Coral Upchurch shot her wondrous machine into action for our excursion to Billy’s room. What a great ride it would offer if you were sure of getting out of it again. Its sissing sound rose in pitch the faster it went, and it took sharp corners better than we did.
Billy’s room was everything someone like Billy—or what I had come to know of him—would feel entitled to. The ocean was right outside the sliding doors, which were open to let in the breeze. The bed was made and turned down with crisp linens. There was a chintz-covered armchair with matching hassock and the prettiest writing table I had ever seen. I would have said more if I hadn’t used up too many superlatives on the cake.

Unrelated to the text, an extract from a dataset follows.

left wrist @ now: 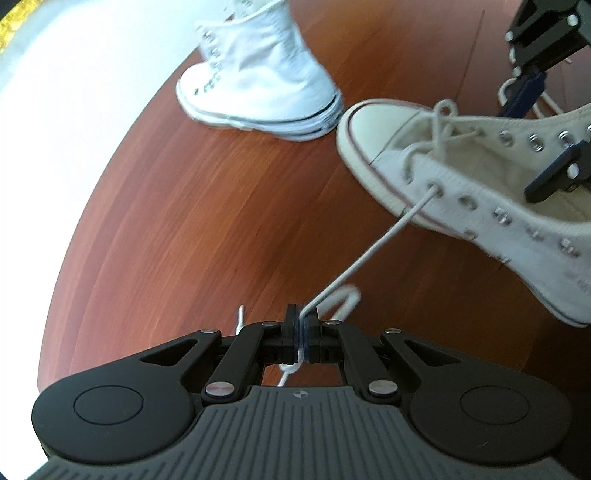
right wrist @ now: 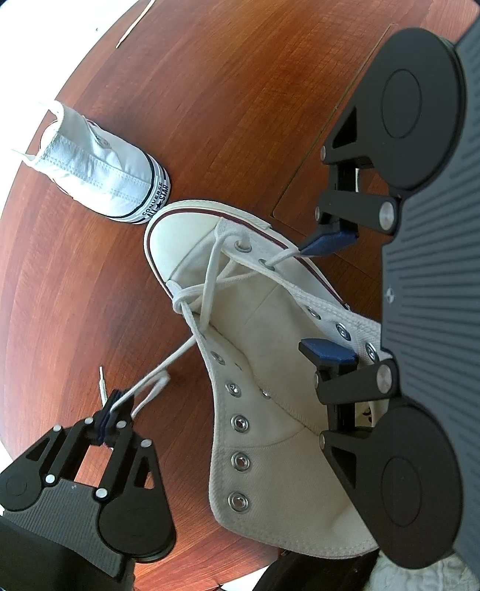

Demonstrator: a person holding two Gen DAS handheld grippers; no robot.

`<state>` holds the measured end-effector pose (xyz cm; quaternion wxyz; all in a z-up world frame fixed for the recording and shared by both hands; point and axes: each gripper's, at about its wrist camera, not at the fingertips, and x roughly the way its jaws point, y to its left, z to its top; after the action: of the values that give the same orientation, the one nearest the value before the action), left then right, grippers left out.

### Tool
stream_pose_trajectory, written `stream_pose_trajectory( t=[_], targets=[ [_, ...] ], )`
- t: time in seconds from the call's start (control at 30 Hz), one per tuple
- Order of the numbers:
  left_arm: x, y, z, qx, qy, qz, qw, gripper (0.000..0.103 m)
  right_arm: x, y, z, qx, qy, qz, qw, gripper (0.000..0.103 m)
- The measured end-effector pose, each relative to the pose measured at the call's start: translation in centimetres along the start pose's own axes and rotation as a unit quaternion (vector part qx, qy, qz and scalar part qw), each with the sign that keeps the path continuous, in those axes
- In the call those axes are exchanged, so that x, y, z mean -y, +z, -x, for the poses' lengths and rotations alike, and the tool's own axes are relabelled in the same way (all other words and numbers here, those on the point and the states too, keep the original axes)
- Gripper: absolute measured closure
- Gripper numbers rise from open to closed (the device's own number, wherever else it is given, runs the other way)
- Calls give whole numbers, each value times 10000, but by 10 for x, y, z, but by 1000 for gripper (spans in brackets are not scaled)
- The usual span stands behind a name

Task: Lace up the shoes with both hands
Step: 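Pull the lace out with the left gripper and release it, then grasp the white lace tip on the table with the left gripper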

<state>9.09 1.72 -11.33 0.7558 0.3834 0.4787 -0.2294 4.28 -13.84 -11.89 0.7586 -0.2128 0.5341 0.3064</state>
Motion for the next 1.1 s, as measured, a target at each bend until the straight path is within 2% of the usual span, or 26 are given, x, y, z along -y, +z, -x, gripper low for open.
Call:
stream_pose_trajectory(
  t=[0.23, 0.33, 0.37, 0.4, 0.47, 0.5, 0.63, 0.83, 0.9, 1.1],
  targets=[
    [-6, -12, -1, -151, 57, 93, 9998, 100, -1, 0, 0, -2, -10, 7, 10000, 52],
    [-6, -16, 1, -126, -101, 132, 9998, 96, -1, 1, -2, -5, -17, 14, 10000, 52],
    [-5, -16, 2, -118, -135, 121, 9998, 92, -1, 1, -2, -5, -20, 16, 10000, 52],
    [-4, -16, 3, -114, -165, 107, 9997, 81, -1, 2, -2, -6, -23, 17, 10000, 52],
    [-4, -18, 5, -67, -200, 107, 9997, 64, -1, 2, -3, -8, -29, 19, 10000, 52],
    [-3, -18, 6, -41, -241, 111, 9996, 62, -1, 2, -2, -8, -35, 20, 10000, 52],
    [-5, -23, 10, 37, -460, 343, 9983, 58, -2, 2, -2, -4, -48, 10, 10000, 52],
    [-10, -32, 20, 96, -483, 617, 9969, 57, -3, 2, -2, 7, -60, -5, 10000, 52],
    [-16, -36, 24, 210, -425, 803, 9956, 57, -4, 2, -1, 10, -67, -4, 10000, 52],
    [-29, -39, 37, 435, -695, 1156, 9899, 57, -5, 1, -1, 8, -66, -5, 10000, 52]
  ],
)
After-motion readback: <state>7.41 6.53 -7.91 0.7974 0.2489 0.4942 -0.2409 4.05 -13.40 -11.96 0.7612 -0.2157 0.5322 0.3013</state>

On the desk was a framed studio picture of a young man with flowing hair and perfect features. Everything in his countenance testified to expecting nothing in life other than unqualified admiration. “Billy’s about twenty in that picture,” said Coral. “Isn’t he handsome? That’s an antique Provençal desk, Billy had it shipped here direct from France.” On the desk was the apple-green cut-glass vase full of pale orange roses in bud.
“I’ll leave y’all to yourselves,” said Roberta Dumas.

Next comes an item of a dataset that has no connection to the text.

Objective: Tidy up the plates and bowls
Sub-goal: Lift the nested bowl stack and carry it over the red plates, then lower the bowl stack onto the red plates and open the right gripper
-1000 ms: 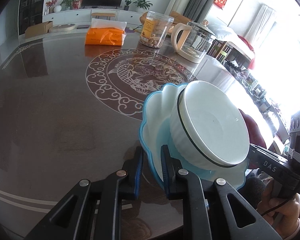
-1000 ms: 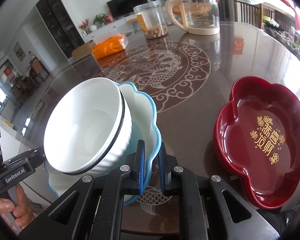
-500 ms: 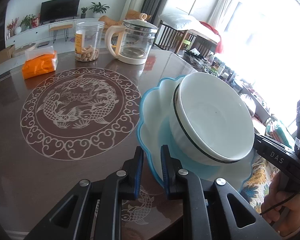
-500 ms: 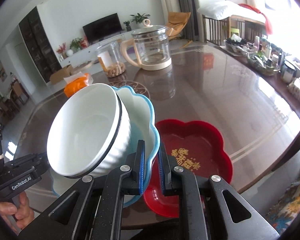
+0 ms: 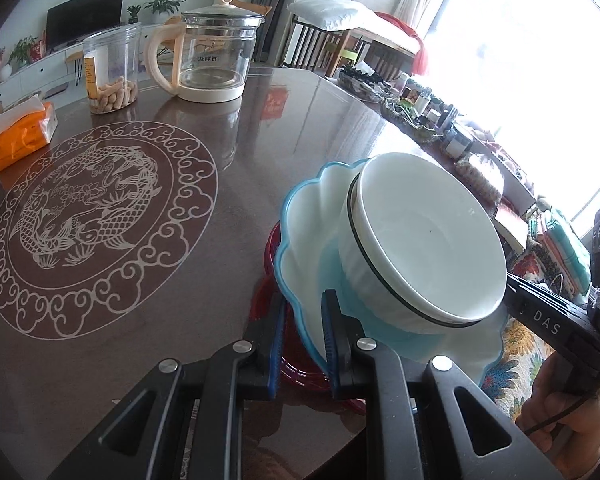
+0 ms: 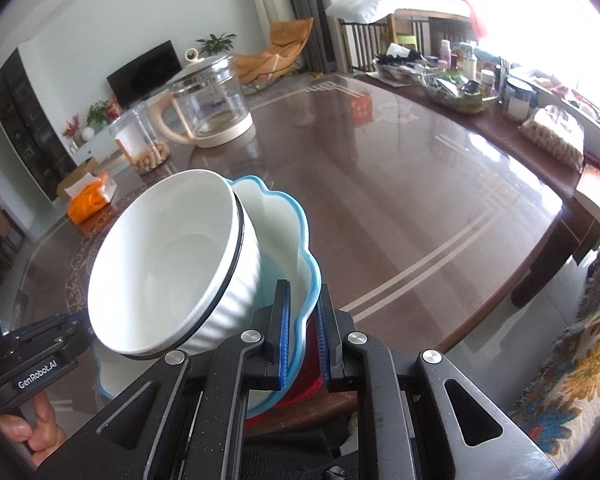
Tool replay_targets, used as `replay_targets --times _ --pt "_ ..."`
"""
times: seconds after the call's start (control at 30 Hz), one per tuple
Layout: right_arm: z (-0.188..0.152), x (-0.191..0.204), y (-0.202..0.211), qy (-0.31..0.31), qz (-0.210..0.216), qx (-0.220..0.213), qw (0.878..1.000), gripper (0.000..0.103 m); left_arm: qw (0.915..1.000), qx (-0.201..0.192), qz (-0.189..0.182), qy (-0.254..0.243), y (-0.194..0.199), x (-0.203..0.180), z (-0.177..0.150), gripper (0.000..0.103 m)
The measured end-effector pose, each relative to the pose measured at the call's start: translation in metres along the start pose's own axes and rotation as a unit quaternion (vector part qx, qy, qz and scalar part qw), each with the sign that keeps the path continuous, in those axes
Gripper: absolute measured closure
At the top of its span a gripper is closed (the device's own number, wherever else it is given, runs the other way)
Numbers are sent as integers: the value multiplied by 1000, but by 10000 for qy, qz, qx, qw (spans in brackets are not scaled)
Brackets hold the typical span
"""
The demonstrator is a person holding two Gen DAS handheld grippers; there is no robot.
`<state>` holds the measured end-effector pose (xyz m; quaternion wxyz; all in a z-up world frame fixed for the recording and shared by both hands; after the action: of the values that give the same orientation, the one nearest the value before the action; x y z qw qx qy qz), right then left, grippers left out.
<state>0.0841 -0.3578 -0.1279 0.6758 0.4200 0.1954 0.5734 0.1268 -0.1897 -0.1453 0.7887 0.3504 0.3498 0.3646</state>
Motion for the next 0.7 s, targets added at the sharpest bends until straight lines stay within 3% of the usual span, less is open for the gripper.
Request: replay_targets --times 0.23,0.57,0.67,0.7 --pt "-7 -3 -13 -86 56 18 9999 89 9998 159 117 68 -17 9 -6 86" --pt "-11 -7 -21 -188 190 74 9996 88 9995 33 253 -180 -11 7 -4 86" --pt "-6 -8 -15 -167 217 -90 9996 82 9993 -5 321 -212 -7 6 -2 85" --pt "-4 -8 -13 -175 259 -120 9994 76 9993 -25 322 -189 -6 7 -1 85"
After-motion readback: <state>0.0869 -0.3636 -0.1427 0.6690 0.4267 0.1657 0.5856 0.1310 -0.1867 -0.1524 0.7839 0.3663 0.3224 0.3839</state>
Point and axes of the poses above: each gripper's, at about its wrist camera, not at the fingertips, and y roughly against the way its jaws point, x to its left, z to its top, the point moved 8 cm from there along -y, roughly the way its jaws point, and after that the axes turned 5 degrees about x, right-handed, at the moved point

“Before you go, tell Marcus what we did with your Boogie Basket,” Coral said.
“Thanks to her I sent back my commission money to those folks, and now we have ourselves a great big sweet-grass laundry basket,” said Roberta, laughing softly as she went.
XXXV.
The period of time following my afternoon with Billy and Coral Upchurch and leading up to Aunt Charlotte’s return date with the surgeon had a mournful feel. Some things were drawing to an end, other anticipated things had not happened. For me it was a time of flat days and anxious thoughts. The sun rose later and set earlier. It was as if the summer knew that its best days were gone and was giving in without a fight. I continued my morning rides to Grief Cottage, wearing my helmet and ducking my head as I hurried past the final few cottages in case Pickett happened to be looking out. There was nothing going on with the ghost-boy, no sense of my being seen or heard. My visits to the cottage were so blank that I began questioning the relationship I’d had with him before going inside with the realtor. It was as if Charlie Coggins’s sky-blue paint to ward off Ole Plat-eye had driven away my ghost. I still talked to him, updated him with alluring trues (“Billy Upchurch’s mother said he invited you to run away from home and go to school with him in Columbia … she said you two had a hiding place where you could spy on the people inside … I missed the turtles’ boil because I had to clean up after this boy who left a mess in our bathroom, but I did get to see them racing for the ocean…”)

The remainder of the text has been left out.